Isle of Dogs

Isle of Dogs may be the closest Wes Anderson will ever get to a sci-fi film. Of course he would use stop-motion animation to make it. Set 20 years from now, amidst the ultra-urban monoliths of Megasaki City—a Japanese metropolis that also seems to be Japan, or at least a Westernized idea of the small island nation—the film begins care of a decree by Mayor Kobayashi (Kunichi Nomura), a boulder of a man with equal ties to an ancient lineage of cat-loving aristocrats and to, based on the elaborate back tattoo we glimpse atop his tight little butt in a quick bath scene, an archetype of organized crime and political corruption. (The film actually begins on a prologue, a tapestry maintained by an old man with a long beard describing the prelapsarian feud between dog people and cat people.) Due to a vaguely described epidemic of “dog flu” (or “snout fever”), Kobayashi bans all dogs to Trash Island, a massive byproduct of technology and futurism, beginning with Spots (Liev Schreiber), the guard dog of 12-year-old Atari (Koyu Rankin), who also happens to be the Mayor’s ward after Atari’s parents died in a horrible accident.
Since Bottle Rocket in 1996, the more manicured Anderson’s films have become—his obsessive control over his frames broadening into grander and grander worlds—the more we may be apt to extol his accomplishments rather than get invested in his stories. And it’s probably never been easier to do that than with Isle of Dogs, so rife with meticulousness and imagination, as is Anderson’s brand, and so unconcerned with steering this ostensible children’s movie towards actual children. For a director who pretty much defined a generation’s cinematic fetishization for symmetry (and quirky hipster nonsense) to then fetishize a country to which Westerners mainly relate through fetishization? So much of this beautiful movie just sort of eats itself.
Anderson’s cast comprises mostly A-list, white actors, everyone he knows able to get on his wavelength and deliver the precise tone he’s striking.
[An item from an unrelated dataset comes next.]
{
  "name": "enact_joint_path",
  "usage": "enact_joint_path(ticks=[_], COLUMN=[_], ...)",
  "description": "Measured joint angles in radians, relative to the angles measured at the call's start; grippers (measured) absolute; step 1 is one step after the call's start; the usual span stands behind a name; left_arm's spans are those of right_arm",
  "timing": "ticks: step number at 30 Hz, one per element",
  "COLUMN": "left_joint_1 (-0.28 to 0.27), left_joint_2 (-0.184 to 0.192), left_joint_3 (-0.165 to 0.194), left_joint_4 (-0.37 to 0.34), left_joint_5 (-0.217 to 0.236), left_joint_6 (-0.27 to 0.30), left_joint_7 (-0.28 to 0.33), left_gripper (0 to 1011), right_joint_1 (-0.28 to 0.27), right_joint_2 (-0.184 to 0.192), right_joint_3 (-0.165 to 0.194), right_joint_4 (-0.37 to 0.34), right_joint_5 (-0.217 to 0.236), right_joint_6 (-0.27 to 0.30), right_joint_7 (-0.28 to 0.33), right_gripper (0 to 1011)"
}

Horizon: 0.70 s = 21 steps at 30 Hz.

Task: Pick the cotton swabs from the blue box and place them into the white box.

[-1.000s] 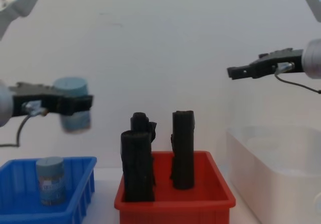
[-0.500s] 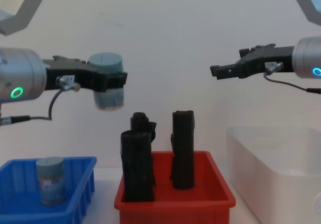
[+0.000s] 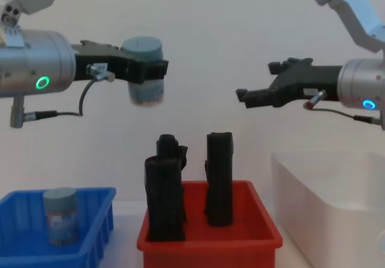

As Max Landis has deigned to teach us braying, dull-eyed consumers, this is how you get a movie as painstaking and expensive and time-consuming as Isle of Dogs made. Dumping Spots to fend for himself on Trash Island (heartbreakingly left in his locked cage), Kobayashi orders the rest of the dogs in Megasaki rounded up and moved out, pets ripped from their families by his militaristic force of dog-catchers, spurred on by their Mayor’s authoritarian propaganda. Missing his dog too much, Atari hijacks a small plane and flies to Trash Island, where he crashes into the territory of a rigorously democratic pack of alphas—five of them: Rex (Edward Norton), King (Bob Balaban), Duke (Jeff Goldblum), Boss (Bill Murray) and lifelong stray, resolutely against all masters, Chief (Bryan Cranston). The film can often get bleak, but Norton provides a guiding, capable presence, while Balaban and Murray add warmth to an especially cold setting. To be expected, really, because Anderson knows exactly how to use these guys by now, but what feels like such a step forward for him as a storyteller is the comfort these achingly realized characters can give his viewers. The future Japan he’s imagined can be a grim place; we depend on these animals to lead us through.
The emotional weight of Isle of Dogs depends on knowing exactly what that bond between dog and human can mean, how deeply and irrationally it can go. The purest scene in the film occurs early, in which Atari, still recuperating and bedridden after his family’s recent death, meets Spots, his new dog. Staring unblinkingly into each other’s eyes, both beginning to cry, Spots knows he’ll protect the vulnerable Atari, and Atari knows he’ll protect the vulnerable Spots—because Spots is a dog, and all dogs are vulnerable. At the core of Isle of Dogs is that kind of best-friendship: No matter how far we advance as a civilization, how disastrously we atomize and digitalize our lives, we’ll always have the devoted dependence of a dog, our immutable companion across the vast wasteland of human history. As much as the movie is an enrapturing, sometimes overwhelming experience, filled with passion and hard work and adoration for the impossible task of making such a singular movie at all, Anderson and his animation team find the film’s soul in these dog’s eyes. Such a brilliant touch to have the dogs cry, to give us a simple connection to these creatures when their faces may not be meant for emoting.